** Opening Information provided block **
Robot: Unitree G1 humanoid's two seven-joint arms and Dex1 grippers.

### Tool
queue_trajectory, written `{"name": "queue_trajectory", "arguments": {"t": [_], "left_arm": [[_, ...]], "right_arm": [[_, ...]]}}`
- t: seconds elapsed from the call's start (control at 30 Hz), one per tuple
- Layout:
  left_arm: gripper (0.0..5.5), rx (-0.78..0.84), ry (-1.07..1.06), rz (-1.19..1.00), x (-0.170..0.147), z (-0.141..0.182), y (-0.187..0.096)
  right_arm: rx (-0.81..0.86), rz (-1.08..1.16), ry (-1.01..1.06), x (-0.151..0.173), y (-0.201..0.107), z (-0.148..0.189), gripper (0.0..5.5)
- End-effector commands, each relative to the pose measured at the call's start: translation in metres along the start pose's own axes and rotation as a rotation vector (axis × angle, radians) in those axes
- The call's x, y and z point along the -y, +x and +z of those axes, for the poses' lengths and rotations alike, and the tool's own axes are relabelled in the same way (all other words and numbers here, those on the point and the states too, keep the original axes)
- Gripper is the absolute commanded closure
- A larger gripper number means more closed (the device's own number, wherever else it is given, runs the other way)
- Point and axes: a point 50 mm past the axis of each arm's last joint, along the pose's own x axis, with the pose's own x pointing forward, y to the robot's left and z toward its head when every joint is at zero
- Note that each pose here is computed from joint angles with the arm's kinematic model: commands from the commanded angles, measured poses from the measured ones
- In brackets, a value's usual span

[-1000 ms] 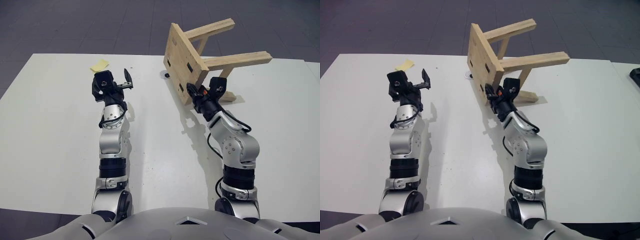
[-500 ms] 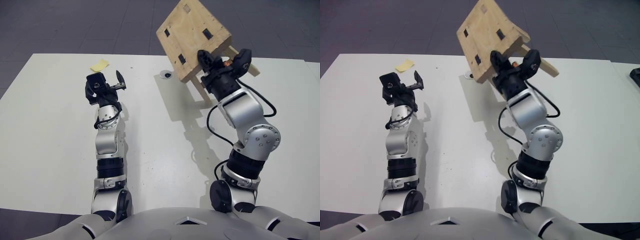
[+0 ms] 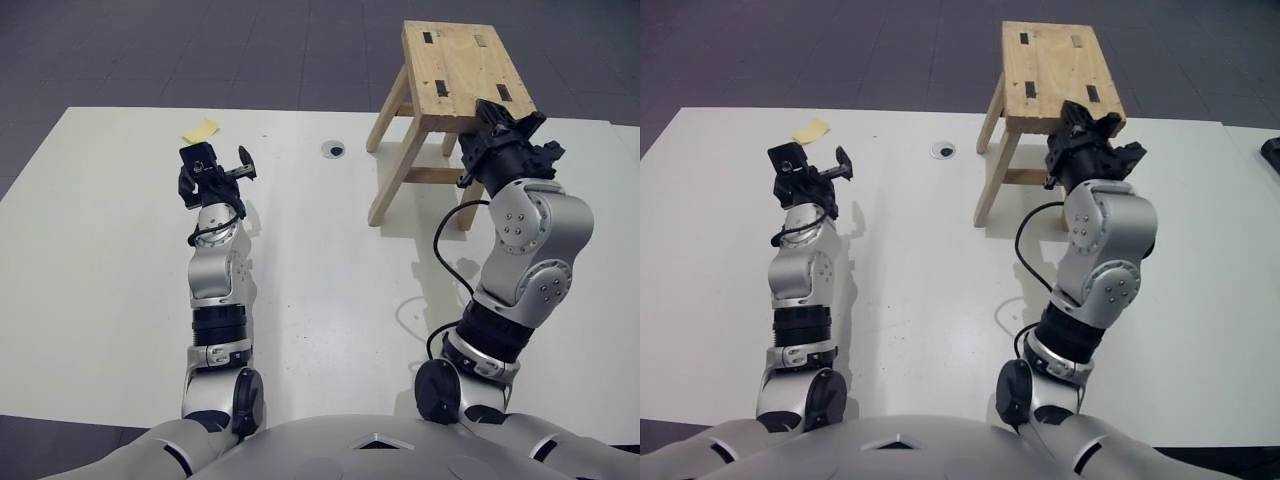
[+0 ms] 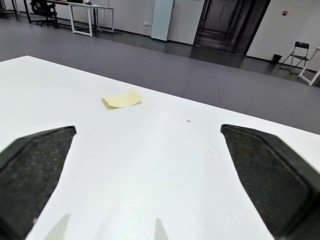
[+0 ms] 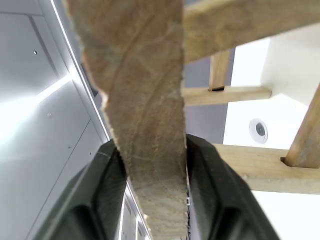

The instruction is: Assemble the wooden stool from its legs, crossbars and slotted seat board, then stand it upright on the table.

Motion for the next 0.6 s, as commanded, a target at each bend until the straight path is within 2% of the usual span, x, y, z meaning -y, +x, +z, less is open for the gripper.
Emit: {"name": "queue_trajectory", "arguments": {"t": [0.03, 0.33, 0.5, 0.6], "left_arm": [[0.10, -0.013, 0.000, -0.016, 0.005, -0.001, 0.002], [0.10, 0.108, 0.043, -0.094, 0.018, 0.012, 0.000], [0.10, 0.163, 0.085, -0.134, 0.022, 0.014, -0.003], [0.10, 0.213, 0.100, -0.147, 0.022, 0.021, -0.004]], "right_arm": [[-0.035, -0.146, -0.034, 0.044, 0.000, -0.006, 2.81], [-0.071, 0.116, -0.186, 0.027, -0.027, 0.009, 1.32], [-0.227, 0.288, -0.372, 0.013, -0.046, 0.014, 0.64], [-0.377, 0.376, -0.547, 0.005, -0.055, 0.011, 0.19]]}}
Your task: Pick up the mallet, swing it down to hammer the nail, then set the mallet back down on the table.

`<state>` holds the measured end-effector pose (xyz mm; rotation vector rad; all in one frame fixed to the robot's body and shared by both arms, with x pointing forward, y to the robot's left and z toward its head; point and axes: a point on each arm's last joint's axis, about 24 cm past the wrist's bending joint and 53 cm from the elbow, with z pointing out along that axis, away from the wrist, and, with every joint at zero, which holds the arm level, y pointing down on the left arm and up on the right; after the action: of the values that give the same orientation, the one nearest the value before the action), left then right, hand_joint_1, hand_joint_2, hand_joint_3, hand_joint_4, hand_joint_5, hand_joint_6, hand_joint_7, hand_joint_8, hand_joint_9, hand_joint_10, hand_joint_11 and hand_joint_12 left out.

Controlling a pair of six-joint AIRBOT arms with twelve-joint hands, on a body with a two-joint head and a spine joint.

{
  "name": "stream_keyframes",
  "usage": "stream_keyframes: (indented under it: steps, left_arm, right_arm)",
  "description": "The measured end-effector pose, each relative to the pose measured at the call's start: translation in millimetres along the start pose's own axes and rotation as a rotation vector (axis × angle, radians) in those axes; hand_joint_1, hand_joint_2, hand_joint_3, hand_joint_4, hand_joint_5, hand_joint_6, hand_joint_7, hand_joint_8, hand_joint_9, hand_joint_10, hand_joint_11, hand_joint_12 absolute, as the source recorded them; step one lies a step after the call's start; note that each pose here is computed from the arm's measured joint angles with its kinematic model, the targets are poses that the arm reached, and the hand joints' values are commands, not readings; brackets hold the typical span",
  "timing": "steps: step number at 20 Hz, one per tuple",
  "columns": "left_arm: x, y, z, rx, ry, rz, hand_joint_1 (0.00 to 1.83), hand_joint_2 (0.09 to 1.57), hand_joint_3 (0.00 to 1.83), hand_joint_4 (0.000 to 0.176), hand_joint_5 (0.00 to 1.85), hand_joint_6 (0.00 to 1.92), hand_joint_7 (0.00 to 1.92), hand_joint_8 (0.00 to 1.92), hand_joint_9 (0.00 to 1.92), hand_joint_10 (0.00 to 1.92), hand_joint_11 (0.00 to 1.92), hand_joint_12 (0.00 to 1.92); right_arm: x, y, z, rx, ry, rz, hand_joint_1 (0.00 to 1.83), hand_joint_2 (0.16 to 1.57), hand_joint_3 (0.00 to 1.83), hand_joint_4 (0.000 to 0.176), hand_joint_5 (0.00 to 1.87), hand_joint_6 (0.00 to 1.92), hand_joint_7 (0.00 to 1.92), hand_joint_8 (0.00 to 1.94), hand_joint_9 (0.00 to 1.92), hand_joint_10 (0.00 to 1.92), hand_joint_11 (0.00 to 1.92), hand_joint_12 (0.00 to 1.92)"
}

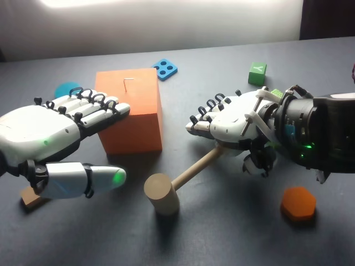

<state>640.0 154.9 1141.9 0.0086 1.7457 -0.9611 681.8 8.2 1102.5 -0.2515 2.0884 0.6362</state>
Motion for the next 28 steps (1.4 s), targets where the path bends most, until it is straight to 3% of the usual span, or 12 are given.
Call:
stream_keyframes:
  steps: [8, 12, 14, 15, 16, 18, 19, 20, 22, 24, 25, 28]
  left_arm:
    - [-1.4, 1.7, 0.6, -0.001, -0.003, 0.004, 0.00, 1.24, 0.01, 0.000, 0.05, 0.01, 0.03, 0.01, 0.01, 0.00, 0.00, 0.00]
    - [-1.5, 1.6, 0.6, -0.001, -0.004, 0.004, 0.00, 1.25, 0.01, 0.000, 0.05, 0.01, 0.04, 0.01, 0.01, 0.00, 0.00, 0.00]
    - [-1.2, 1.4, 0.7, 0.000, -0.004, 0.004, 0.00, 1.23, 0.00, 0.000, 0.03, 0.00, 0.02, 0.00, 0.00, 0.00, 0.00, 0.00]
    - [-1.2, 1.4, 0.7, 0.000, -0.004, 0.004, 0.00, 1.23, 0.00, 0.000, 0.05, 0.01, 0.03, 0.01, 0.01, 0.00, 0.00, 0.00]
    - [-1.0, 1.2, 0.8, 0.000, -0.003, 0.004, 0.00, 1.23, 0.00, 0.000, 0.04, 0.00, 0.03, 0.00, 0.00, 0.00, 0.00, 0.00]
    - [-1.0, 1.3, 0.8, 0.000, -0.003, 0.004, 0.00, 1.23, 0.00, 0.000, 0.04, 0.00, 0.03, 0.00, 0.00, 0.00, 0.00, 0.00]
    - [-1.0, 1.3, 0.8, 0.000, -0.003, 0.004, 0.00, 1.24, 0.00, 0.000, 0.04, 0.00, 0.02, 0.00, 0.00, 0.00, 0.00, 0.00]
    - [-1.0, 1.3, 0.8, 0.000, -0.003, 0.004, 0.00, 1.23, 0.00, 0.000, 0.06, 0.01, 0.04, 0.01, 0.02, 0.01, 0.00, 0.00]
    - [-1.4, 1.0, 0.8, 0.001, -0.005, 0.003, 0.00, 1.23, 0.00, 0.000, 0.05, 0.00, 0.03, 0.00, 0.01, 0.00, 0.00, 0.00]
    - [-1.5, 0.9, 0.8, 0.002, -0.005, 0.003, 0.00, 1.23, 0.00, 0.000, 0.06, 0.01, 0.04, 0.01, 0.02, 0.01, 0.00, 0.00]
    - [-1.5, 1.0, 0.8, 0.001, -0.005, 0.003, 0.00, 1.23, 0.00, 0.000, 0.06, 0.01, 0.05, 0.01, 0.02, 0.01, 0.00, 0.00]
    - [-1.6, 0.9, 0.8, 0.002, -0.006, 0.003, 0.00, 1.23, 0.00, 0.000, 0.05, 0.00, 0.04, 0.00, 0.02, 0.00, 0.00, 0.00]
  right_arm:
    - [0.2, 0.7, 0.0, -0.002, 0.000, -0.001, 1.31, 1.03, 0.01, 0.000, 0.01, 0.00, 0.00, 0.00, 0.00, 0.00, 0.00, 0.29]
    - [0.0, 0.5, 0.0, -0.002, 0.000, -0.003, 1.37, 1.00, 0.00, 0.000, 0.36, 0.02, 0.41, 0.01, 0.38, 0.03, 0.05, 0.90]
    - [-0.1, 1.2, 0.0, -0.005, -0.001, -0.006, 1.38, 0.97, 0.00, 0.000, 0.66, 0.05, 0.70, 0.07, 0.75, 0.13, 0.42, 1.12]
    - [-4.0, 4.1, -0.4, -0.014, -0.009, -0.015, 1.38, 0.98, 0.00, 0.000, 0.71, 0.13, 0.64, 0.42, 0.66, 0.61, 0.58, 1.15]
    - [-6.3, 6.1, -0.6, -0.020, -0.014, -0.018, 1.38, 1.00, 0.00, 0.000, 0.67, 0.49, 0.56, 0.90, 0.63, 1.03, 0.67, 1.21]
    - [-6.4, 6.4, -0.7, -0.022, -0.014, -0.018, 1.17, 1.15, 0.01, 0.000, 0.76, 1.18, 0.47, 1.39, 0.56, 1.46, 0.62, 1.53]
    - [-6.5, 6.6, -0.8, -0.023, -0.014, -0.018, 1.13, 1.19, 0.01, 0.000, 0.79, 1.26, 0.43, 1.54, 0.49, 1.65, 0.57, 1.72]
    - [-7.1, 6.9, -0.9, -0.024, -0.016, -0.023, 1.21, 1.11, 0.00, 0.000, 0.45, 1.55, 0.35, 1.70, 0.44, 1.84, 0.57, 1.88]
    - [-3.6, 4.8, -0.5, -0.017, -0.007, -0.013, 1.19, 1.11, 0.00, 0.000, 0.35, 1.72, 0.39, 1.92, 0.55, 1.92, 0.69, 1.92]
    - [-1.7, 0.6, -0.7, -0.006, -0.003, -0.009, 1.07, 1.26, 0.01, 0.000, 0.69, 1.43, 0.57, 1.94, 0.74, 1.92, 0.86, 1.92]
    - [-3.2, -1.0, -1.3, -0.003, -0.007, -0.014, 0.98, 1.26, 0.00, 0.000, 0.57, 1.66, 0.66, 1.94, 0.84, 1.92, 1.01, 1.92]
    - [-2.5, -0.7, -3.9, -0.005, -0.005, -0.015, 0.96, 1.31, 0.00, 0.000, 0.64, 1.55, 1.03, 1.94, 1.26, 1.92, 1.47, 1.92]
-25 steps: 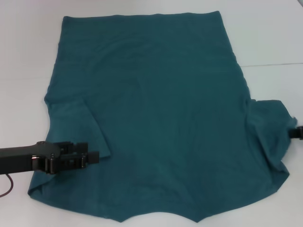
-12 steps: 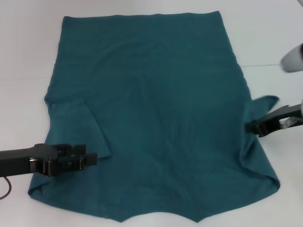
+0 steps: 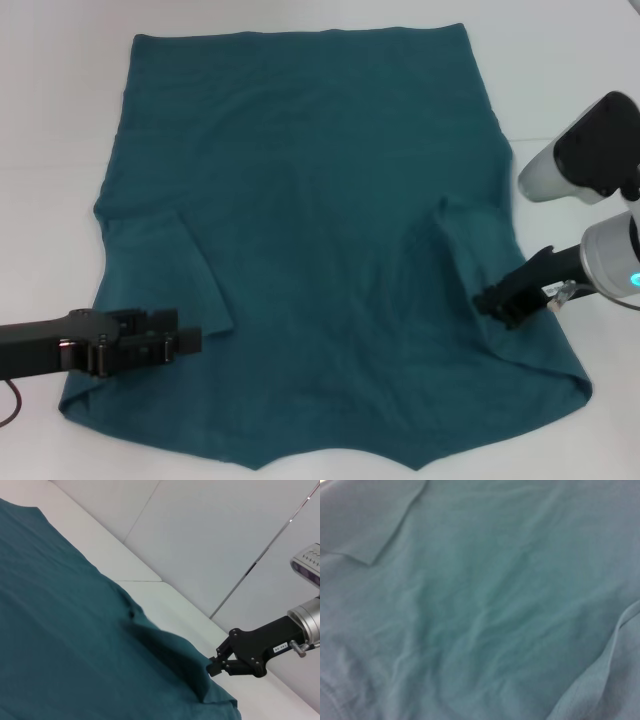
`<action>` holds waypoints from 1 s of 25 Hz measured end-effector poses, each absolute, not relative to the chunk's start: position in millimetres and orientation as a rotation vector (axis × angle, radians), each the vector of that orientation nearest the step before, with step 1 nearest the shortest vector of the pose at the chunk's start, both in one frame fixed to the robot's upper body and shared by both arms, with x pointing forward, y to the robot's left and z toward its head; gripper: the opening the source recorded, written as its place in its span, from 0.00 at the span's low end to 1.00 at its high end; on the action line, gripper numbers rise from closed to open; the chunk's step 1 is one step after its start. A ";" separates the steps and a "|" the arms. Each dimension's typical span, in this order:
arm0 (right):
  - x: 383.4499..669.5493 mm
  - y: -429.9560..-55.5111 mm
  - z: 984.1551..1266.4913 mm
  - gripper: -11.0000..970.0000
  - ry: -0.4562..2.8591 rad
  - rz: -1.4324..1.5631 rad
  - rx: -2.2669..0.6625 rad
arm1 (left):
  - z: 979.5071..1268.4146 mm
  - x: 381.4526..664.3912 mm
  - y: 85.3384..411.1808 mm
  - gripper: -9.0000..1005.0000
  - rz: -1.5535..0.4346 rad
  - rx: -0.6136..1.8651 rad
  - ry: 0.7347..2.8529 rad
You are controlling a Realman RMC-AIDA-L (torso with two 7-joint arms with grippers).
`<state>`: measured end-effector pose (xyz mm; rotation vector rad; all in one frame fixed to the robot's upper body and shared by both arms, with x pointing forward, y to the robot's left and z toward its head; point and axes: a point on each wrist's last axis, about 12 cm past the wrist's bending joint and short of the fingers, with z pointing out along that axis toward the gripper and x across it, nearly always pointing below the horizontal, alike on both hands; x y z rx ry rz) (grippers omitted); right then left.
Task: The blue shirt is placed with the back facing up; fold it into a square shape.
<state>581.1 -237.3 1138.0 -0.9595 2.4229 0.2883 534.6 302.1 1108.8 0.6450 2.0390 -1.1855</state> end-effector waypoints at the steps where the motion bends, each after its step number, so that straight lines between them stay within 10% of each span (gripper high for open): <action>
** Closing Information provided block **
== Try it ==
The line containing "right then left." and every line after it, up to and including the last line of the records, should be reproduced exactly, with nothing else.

== Solution ==
`<state>`: measured end-effector pose (xyz mm; rotation vector rad; all in one frame fixed to the robot's upper body and shared by both arms, with x pointing forward, y to the robot's left and z toward its head; point and axes: a point on each wrist's last axis, about 12 cm past the wrist's bending joint and short of the fingers, with z pointing out along that axis toward the gripper and x across it, nearly always pointing below the horizontal, alike on both hands; x y z rx ry rz) (grippers omitted); right then left.
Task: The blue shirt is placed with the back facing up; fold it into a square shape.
<state>581.1 -237.3 1138.0 -0.9595 2.4229 0.2883 534.6 302.1 1108.8 0.6450 2.0390 -1.1855</state> end-effector waypoints at the steps where the motion bends, each after its step number, so that straight lines between them stay within 10% of each span (gripper high for open): <action>

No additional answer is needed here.